I had returned home from my psychiatrist's appointment to find out she had passed - it kinda knocks the wind out of my sails.  She had just worked with Liz Truss to start the transition to her role as Prime Minister yesterday.  It was her speech on the death of Her Majesty that she officially referred to Charles as King Charles III.
I want to offer condolences to the people of the British Isles.  Most of us haven't ever been through something like this, so it is a new experience.

I hope that the transition to King Charles III will be peaceful and encouraging.  

God Save the King.

----------


## CloudMaker

I guess even the adrenochrome can’t keep you going forever LOL

----------


## rabidfoxes

I'm not a royalist but I'd like to extend my condolences to those who are. It's good to know it was a peaceful death and she did live a long life. Whilst I'd happily see the end of monarchy, Charles might prove to be a surprisingly good king. He's allegedly spoken out against the cruelty of Rwanda deportations, he is fairly environmentally-minded and we do share a dislike for bad architecture that's marring the London's skyline. Remains to be seen...

----------


## Otherside

Thank it. Its a bit surreal, not many people alive who have lived through a new monarch before. I have a bit of respect for how she kept on going as Queen. 


@rabidfoxes
 remains to be seen indeed.

----------


## Cuchculan

70 years on that throne. That was a very long time. You would have to give up a lot to become Queen that young.

----------


## Heelsbythebridge

I wanted the day off. Only government employees are getting Sept 19 off to "mourn" here in Canada... goddamn it, sucks balls being in the private sector.

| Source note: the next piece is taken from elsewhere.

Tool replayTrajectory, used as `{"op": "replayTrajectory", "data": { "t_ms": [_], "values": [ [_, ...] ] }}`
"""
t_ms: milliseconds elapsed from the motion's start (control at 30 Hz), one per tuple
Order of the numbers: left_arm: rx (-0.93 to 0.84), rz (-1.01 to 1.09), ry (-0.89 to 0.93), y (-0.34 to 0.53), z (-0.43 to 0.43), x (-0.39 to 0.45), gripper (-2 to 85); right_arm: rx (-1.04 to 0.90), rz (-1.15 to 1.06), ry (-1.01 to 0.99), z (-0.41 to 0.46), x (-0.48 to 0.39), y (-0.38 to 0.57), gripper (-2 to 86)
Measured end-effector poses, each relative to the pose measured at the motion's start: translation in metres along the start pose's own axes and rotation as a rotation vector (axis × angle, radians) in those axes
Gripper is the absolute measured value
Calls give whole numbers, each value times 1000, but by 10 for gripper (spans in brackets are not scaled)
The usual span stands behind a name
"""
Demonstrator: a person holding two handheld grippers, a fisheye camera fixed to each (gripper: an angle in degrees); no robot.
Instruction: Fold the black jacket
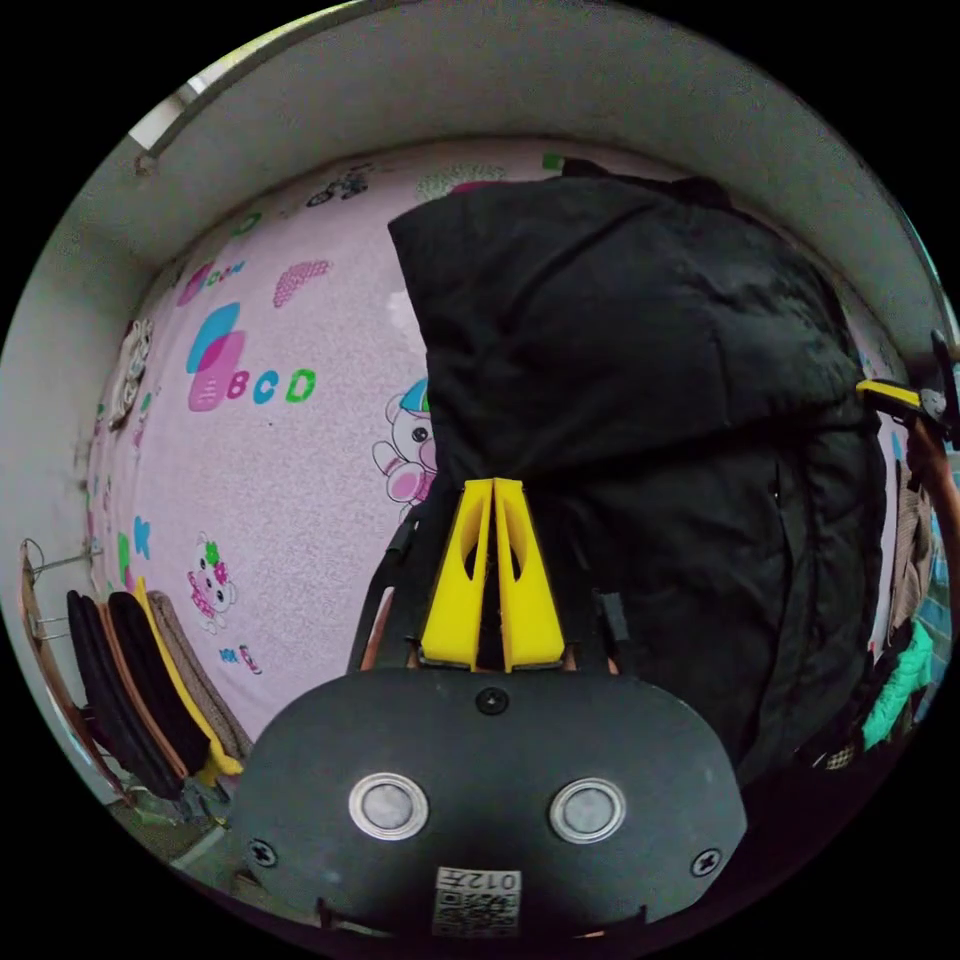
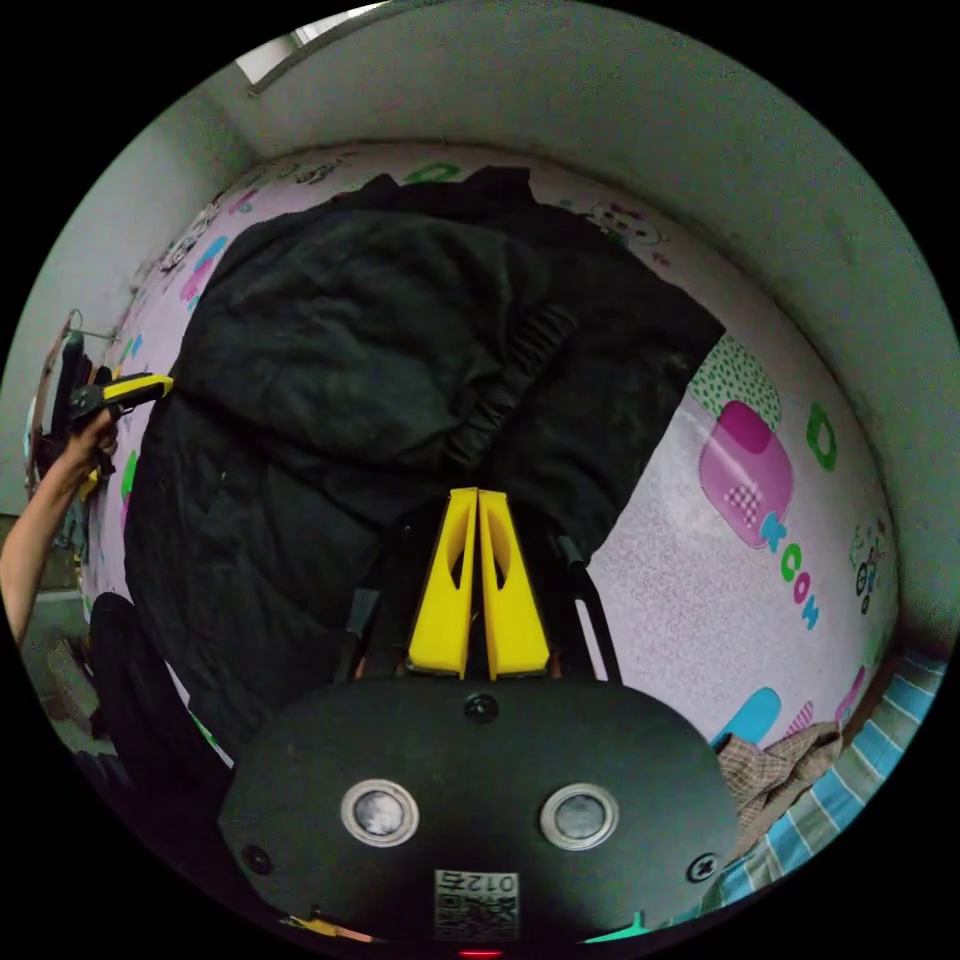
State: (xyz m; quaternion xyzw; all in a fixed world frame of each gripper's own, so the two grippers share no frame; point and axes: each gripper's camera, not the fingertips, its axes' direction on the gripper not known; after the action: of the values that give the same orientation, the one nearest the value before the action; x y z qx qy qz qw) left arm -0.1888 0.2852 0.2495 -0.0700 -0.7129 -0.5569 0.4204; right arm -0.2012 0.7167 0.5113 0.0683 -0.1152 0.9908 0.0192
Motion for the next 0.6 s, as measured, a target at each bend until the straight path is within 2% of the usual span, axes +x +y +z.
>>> {"op": "replayTrajectory", "data": {
  "t_ms": [167, 300, 500, 600],
  "values": [
    [-19, -30, -31, -22, 22, 6, 7, 0, 21, 14, 31, 3, -1, -10],
    [-26, -45, 27, -34, 14, -9, 8, 3, 9, 17, 36, 8, 5, -10],
    [-98, 10, 159, 3, 11, -41, 22, 51, 59, -137, 29, 34, 56, -9],
    [-148, 4, 255, 31, 15, -67, 42, -3, 41, -232, 31, 48, 95, -8]
  ]
}}
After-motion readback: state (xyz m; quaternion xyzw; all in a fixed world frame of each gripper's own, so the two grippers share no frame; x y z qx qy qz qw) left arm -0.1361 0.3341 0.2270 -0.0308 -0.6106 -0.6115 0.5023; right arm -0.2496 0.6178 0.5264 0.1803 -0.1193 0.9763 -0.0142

Also we better not be using Charles' mug on our next money printing cycle. If we must use a face from the monarchy I would much be pleased with Princess Diana instead.

----------


## Ironman

> I wanted the day off. Only government employees are getting Sept 19 off to "mourn" here in Canada... goddamn it, sucks balls being in the private sector.
> 
> Also we better not be using Charles' mug on our next money printing cycle. If we must use a face from the monarchy I would much be pleased with Princess Diana instead.



It'll be Alfred E. Neumann.  Elizabeth will be phased out.  Your PM will see to it - Justin Dil...

----------


## Heelsbythebridge

> It'll be Alfred E. Neumann.  Elizabeth will be phased out.  Your PM will see to it - Justin Dil...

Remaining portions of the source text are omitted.